Work instruction.
In the material below, the required lines run from the one containing "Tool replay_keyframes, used" through the one containing "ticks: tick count". Copy those lines exactly, ends included, and nothing else.

=======

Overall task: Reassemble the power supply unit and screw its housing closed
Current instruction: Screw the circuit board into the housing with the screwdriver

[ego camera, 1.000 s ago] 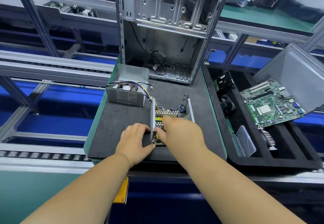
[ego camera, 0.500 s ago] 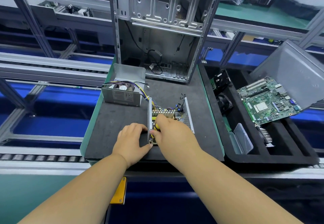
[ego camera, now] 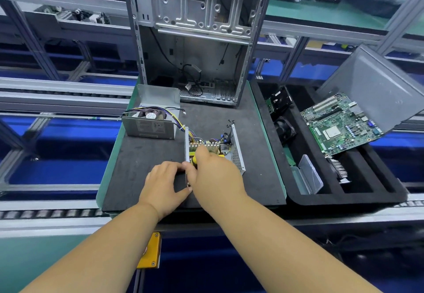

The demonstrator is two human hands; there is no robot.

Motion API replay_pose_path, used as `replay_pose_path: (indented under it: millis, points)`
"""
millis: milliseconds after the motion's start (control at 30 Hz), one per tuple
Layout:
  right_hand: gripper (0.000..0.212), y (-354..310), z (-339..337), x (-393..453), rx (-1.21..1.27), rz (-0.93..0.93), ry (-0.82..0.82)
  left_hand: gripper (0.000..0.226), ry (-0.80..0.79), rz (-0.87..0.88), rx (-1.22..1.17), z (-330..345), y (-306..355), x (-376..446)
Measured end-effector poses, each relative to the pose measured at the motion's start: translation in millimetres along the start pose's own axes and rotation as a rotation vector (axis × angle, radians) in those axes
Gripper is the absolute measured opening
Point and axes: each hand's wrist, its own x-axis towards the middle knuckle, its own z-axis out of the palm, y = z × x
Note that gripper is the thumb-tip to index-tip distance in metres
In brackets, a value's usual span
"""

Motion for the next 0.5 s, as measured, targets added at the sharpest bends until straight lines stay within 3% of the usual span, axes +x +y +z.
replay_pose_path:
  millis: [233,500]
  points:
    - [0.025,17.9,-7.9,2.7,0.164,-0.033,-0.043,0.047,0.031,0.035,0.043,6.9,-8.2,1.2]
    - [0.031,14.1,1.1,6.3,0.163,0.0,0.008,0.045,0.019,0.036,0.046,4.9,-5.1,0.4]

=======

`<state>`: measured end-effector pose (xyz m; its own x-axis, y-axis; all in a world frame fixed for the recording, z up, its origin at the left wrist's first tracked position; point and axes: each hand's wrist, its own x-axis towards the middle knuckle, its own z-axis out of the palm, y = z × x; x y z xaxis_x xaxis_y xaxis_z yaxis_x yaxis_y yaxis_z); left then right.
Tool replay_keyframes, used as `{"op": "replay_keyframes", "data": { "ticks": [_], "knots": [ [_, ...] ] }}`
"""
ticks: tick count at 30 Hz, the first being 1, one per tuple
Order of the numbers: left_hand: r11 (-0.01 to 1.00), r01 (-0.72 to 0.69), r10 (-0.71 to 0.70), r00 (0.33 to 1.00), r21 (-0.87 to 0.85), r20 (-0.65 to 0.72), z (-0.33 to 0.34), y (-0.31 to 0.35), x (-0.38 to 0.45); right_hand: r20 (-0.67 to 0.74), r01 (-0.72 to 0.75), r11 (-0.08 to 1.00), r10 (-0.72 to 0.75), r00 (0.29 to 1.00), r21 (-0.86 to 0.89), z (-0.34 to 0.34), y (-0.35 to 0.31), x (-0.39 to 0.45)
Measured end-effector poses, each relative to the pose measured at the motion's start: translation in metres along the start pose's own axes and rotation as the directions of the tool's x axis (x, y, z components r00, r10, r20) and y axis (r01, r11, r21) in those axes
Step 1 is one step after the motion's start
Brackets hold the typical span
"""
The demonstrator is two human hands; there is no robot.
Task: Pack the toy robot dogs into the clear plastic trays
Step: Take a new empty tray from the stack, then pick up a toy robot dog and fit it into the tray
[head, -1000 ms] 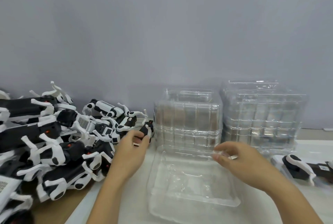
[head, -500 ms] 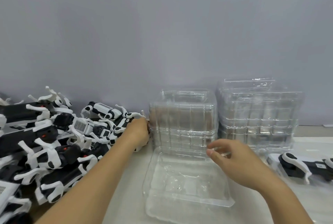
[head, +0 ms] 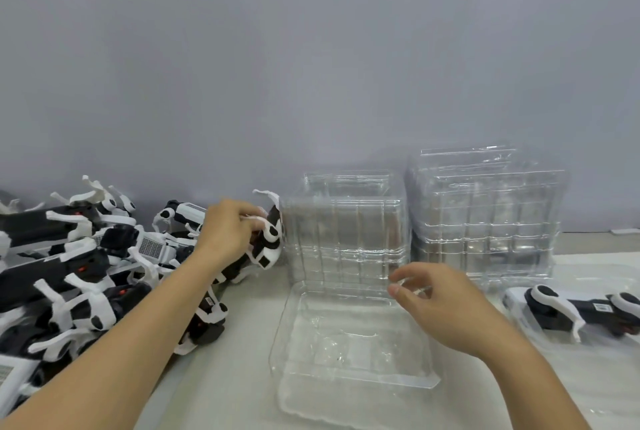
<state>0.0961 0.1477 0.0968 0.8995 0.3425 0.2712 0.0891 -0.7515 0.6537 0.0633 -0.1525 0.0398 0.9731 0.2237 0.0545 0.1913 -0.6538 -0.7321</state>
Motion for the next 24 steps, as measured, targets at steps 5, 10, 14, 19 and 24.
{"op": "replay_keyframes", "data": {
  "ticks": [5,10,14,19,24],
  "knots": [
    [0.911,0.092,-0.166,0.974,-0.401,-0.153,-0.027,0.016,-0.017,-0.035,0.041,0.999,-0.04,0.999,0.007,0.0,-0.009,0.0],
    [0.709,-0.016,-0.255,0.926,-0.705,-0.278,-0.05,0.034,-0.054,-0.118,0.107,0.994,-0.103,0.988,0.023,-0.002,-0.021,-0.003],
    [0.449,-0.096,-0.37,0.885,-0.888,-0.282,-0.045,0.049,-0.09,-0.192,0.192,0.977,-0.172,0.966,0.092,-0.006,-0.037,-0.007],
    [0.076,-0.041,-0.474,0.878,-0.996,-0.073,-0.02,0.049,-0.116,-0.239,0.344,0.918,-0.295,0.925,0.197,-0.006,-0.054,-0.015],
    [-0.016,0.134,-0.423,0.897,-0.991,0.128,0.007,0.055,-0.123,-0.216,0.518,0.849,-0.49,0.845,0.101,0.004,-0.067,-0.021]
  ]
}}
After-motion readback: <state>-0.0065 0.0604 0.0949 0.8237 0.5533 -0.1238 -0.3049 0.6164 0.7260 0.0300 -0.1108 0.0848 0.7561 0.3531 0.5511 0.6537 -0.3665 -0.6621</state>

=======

Task answer.
Tool replay_keyframes, used as `{"op": "replay_keyframes", "data": { "ticks": [_], "knots": [ [_, ...] ] }}`
"""
ticks: tick count at 30 Hz, the first being 1, one per tuple

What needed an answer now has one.